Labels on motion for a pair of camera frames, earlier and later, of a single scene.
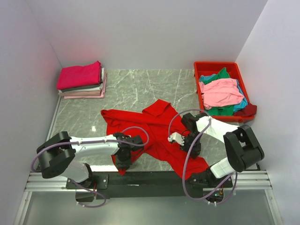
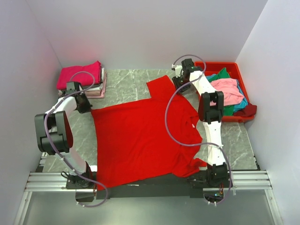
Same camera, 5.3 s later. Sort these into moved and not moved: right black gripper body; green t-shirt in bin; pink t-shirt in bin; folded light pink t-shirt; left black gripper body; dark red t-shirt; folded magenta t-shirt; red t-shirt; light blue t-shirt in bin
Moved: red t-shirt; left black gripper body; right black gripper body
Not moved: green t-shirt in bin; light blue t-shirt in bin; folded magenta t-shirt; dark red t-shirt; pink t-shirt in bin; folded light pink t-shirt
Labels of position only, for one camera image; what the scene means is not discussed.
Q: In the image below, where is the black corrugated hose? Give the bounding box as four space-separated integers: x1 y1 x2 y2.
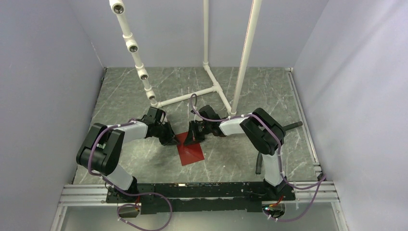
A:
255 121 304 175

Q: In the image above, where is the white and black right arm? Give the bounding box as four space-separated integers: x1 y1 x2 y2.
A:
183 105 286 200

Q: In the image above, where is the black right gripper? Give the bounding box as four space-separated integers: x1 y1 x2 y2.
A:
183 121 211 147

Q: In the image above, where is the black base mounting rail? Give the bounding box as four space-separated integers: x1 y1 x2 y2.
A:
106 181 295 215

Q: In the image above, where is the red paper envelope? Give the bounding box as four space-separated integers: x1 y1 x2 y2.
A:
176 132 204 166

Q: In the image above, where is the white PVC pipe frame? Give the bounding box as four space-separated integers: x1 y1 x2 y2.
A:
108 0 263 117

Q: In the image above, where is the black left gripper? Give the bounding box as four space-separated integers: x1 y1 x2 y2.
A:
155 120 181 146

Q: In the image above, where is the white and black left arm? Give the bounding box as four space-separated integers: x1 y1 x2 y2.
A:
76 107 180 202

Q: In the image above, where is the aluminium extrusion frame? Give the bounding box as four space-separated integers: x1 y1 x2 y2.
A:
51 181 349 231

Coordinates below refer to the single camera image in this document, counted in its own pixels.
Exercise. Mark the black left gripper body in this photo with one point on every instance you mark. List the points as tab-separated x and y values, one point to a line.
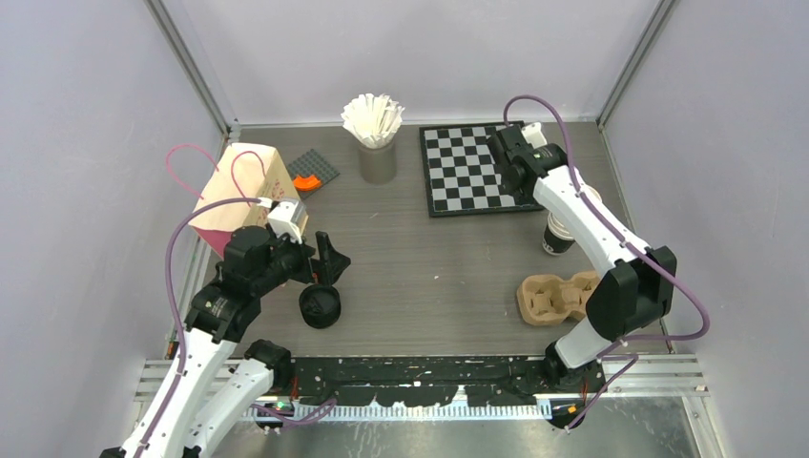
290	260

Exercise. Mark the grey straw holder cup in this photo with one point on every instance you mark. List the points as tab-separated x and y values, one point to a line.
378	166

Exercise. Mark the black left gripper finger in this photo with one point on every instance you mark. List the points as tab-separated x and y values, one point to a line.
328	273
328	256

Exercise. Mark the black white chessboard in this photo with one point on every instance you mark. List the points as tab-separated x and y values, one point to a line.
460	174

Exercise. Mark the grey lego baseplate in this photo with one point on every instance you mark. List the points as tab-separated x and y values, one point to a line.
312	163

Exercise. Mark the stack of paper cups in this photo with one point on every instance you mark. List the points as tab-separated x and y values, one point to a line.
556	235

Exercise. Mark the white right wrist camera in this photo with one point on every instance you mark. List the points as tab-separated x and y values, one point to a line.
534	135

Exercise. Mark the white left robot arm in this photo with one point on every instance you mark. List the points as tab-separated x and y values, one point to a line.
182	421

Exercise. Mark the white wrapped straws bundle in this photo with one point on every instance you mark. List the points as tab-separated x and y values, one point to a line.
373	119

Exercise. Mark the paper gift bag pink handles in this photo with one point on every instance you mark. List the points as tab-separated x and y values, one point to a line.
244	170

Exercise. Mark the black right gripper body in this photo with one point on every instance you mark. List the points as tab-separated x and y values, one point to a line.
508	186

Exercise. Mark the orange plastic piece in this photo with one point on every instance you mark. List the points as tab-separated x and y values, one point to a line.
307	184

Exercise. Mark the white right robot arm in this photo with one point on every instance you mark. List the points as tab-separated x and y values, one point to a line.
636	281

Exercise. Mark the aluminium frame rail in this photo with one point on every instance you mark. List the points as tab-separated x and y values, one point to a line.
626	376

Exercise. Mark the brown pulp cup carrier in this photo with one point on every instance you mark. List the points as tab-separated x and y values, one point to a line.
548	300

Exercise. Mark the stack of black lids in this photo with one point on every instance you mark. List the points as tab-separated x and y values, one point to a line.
========================
Task prompt> For this exercise, return the data above exactly and leave every picture out.

Result of the exercise>
Labels on motion for a pair of camera frames, earlier and later, of a single scene.
Same camera, 5.3 s later. Sort these into moved and not moved: right black gripper body; green t-shirt in bin; pink t-shirt in bin; folded light pink t-shirt; left black gripper body; dark red t-shirt; folded magenta t-shirt; red t-shirt; light blue t-shirt in bin
Moved: red t-shirt; left black gripper body; right black gripper body
Not moved: green t-shirt in bin; light blue t-shirt in bin; folded magenta t-shirt; dark red t-shirt; pink t-shirt in bin; folded light pink t-shirt
Labels of position only, for one camera image; what the scene means is not discussed.
Q: In the image below, where is the black corrugated hose? Give the bounding box as four space-separated integers: x1 y1 x2 y2.
A:
255 121 304 175

Q: In the image above, where is the white and black right arm? Give the bounding box as four space-separated integers: x1 y1 x2 y2.
A:
183 105 286 200

Q: In the image above, where is the black right gripper? Give the bounding box as four space-separated integers: x1 y1 x2 y2.
A:
183 121 211 147

Q: In the image above, where is the black base mounting rail? Give the bounding box as four space-separated integers: x1 y1 x2 y2.
A:
106 181 295 215

Q: In the image above, where is the red paper envelope? Give the bounding box as four space-separated integers: x1 y1 x2 y2.
A:
176 132 204 166

Q: In the image above, where is the white PVC pipe frame? Give the bounding box as four space-separated integers: x1 y1 x2 y2.
A:
108 0 263 117

Q: In the image above, where is the black left gripper? Give the bounding box as four space-separated integers: x1 y1 x2 y2.
A:
155 120 181 146

Q: In the image above, where is the white and black left arm? Give the bounding box as four space-separated integers: x1 y1 x2 y2.
A:
76 107 180 202

Q: In the image above, where is the aluminium extrusion frame? Give the bounding box as four space-separated integers: x1 y1 x2 y2.
A:
51 181 349 231

Coordinates below refer to the single camera image in this document, counted in its own pixels.
Exercise. Mark the black left gripper body in this photo with one point on every instance you mark. List the points as tab-separated x and y values, one point to a line.
290	260

Exercise. Mark the grey straw holder cup in this photo with one point on every instance you mark. List the points as tab-separated x and y values, one point to a line.
378	166

Exercise. Mark the black left gripper finger in this photo with one point on every instance you mark. List the points as tab-separated x and y values, one point to a line.
328	273
328	256

Exercise. Mark the black white chessboard in this photo with one point on every instance you mark. List the points as tab-separated x and y values, one point to a line.
460	174

Exercise. Mark the grey lego baseplate in this photo with one point on every instance you mark. List the points as tab-separated x and y values, one point to a line.
312	163

Exercise. Mark the stack of paper cups in this photo with one point on every instance you mark. List the points as tab-separated x and y values, one point to a line.
556	235

Exercise. Mark the white right wrist camera in this photo with one point on every instance you mark. List the points as tab-separated x and y values, one point to a line.
534	135

Exercise. Mark the white left robot arm in this photo with one point on every instance you mark. List the points as tab-separated x and y values, one point to a line.
182	421

Exercise. Mark the white wrapped straws bundle in this photo with one point on every instance you mark. List the points as tab-separated x and y values, one point to a line.
373	119

Exercise. Mark the paper gift bag pink handles in this photo with one point on every instance you mark. List the points as tab-separated x and y values, one point to a line.
244	170

Exercise. Mark the black right gripper body in this photo with one point on every instance you mark. List the points as tab-separated x and y values, one point to a line.
508	186

Exercise. Mark the orange plastic piece in this photo with one point on every instance you mark. List the points as tab-separated x and y values, one point to a line.
307	184

Exercise. Mark the white right robot arm in this photo with one point on every instance you mark. List the points as tab-separated x and y values, one point to a line.
636	281

Exercise. Mark the aluminium frame rail in this photo with one point on every instance you mark. List the points as tab-separated x and y values, one point to a line.
626	376

Exercise. Mark the brown pulp cup carrier in this photo with one point on every instance you mark. List the points as tab-separated x and y values, one point to a line.
548	300

Exercise. Mark the stack of black lids in this photo with one point on every instance you mark. List the points as tab-separated x and y values, one point to a line.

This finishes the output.